▶ _WORK TO BE COMPLETED_: Copy exactly the stretch of data below from the line with "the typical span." through the line with "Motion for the", including both of those lines.

▶ _DATA EXTRACTS_:

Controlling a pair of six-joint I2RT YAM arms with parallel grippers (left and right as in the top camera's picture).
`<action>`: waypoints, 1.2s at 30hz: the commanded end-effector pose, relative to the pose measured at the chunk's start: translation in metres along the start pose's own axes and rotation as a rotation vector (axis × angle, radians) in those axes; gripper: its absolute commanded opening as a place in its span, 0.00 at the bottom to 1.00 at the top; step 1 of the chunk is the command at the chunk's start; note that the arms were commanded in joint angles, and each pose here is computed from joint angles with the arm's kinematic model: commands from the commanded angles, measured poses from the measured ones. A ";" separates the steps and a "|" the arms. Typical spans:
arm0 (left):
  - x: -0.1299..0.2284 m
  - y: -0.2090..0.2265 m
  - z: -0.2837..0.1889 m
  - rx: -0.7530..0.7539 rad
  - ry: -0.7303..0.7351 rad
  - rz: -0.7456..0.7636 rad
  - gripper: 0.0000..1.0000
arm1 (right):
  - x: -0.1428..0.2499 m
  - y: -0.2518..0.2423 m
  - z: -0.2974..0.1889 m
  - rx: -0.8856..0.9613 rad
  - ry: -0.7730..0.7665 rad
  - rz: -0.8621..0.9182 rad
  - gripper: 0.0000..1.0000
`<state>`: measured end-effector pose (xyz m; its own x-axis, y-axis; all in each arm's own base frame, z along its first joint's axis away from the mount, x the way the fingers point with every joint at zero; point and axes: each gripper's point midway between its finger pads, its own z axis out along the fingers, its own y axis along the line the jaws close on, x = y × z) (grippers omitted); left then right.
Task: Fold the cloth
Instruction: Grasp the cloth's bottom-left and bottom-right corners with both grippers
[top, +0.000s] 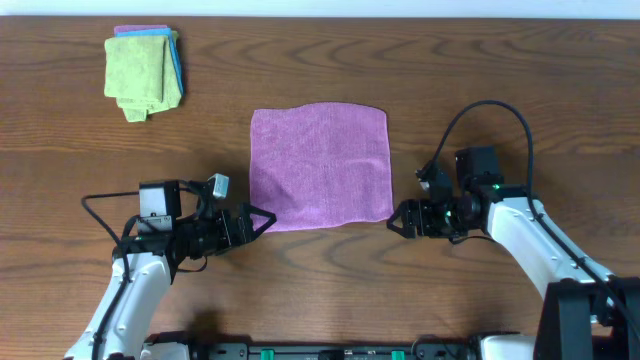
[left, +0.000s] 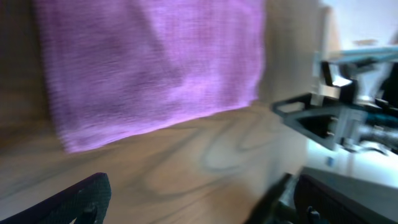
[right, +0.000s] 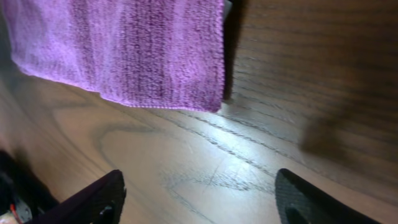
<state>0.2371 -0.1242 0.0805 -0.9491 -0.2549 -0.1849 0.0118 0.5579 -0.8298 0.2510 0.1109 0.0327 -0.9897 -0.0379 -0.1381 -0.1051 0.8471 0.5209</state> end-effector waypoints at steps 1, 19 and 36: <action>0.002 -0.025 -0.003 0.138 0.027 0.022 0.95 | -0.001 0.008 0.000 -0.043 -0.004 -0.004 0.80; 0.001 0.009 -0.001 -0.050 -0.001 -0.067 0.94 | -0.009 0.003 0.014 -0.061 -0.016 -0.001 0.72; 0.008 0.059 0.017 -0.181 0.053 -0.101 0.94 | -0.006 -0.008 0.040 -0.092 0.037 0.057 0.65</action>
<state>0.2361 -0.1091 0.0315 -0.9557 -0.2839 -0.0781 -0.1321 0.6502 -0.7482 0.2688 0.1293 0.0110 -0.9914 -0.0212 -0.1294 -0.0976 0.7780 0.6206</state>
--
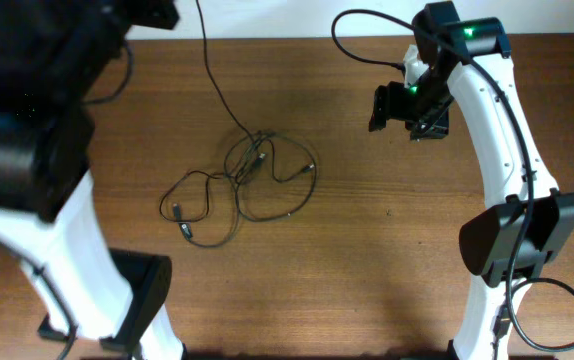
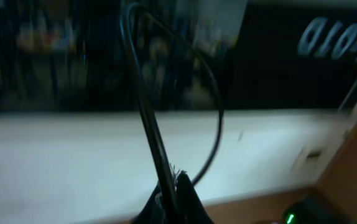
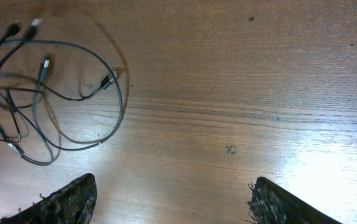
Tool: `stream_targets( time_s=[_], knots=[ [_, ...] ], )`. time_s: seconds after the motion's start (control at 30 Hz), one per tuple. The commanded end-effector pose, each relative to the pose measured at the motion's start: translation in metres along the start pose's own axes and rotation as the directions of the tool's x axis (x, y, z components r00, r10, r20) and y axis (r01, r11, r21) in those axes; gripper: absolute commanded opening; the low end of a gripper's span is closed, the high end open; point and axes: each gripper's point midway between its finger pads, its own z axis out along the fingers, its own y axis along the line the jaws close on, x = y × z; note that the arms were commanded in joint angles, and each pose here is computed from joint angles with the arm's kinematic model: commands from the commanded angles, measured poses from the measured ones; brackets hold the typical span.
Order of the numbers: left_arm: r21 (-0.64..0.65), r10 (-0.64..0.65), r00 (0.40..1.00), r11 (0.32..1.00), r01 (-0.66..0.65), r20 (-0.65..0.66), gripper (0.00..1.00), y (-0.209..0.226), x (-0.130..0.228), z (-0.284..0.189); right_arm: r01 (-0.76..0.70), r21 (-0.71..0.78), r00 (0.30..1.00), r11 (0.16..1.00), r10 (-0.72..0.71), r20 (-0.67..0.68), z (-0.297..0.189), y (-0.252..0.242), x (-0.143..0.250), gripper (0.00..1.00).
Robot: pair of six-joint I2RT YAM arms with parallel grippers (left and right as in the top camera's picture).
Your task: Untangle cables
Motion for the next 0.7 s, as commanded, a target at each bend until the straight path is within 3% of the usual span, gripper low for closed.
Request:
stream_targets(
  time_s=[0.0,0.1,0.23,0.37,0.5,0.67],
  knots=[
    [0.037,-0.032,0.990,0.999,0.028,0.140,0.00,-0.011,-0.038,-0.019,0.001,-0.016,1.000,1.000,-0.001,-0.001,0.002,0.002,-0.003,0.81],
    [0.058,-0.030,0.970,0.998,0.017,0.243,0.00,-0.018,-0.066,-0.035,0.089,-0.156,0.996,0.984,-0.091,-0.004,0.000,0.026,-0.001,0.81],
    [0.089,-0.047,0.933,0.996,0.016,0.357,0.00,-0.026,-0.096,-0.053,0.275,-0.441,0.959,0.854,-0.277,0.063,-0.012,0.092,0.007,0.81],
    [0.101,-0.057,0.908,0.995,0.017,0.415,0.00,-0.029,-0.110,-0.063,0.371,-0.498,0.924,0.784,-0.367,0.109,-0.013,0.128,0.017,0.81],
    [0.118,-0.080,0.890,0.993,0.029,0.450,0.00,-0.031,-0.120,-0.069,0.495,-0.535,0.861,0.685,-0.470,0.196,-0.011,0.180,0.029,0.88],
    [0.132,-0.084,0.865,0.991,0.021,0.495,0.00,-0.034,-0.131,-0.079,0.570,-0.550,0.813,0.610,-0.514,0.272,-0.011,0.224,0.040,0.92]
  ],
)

▶ _EXERCISE RESULT_:
Tool: `stream_targets( time_s=[_], knots=[ [_, ...] ], )`. time_s: seconds after the motion's start (control at 30 Hz), one per tuple. The commanded end-effector pose, each relative to the pose measured at the motion's start: translation in metres along the start pose's own axes and rotation as the directions of the tool's x axis (x, y, z components r00, r10, r20) and y axis (r01, r11, r21) in those axes; gripper: absolute commanded opening; the low end of a gripper's span is closed, the high end open; point and axes: each gripper's point midway between its finger pads, its own z axis out along the fingers, its own y axis along the line the jaws close on, x = y × z; note that the arms were commanded in joint angles, and each pose here is computed from joint angles with the arm's kinematic model: commands from the commanded angles, measured poses from the measured ones; brackets hold the typical span.
Order of the numbers: left_arm: r21 (-0.64..0.65), r10 (-0.64..0.65), r00 (0.40..1.00), r11 (0.32..1.00), r01 (-0.66..0.65), r20 (-0.65..0.66), gripper (0.00..1.00), y (-0.209..0.226), x (-0.130..0.228), z (-0.284..0.189); right_arm: r01 (-0.76..0.70), r21 (-0.71..0.78), r00 (0.30..1.00), r11 (0.16..1.00), r10 (-0.72..0.71), r20 (-0.67..0.68), z (-0.297..0.189), y (-0.252..0.242), x (-0.143..0.250), gripper (0.00..1.00).
Robot: pair of six-joint I2RT YAM arms with parallel grippers (left and right as in the top camera's picture).
Your task: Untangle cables
Motion for the next 0.7 s, as commanded, a target at each bend until the straight path is within 3% of the usual span, gripper low for closed.

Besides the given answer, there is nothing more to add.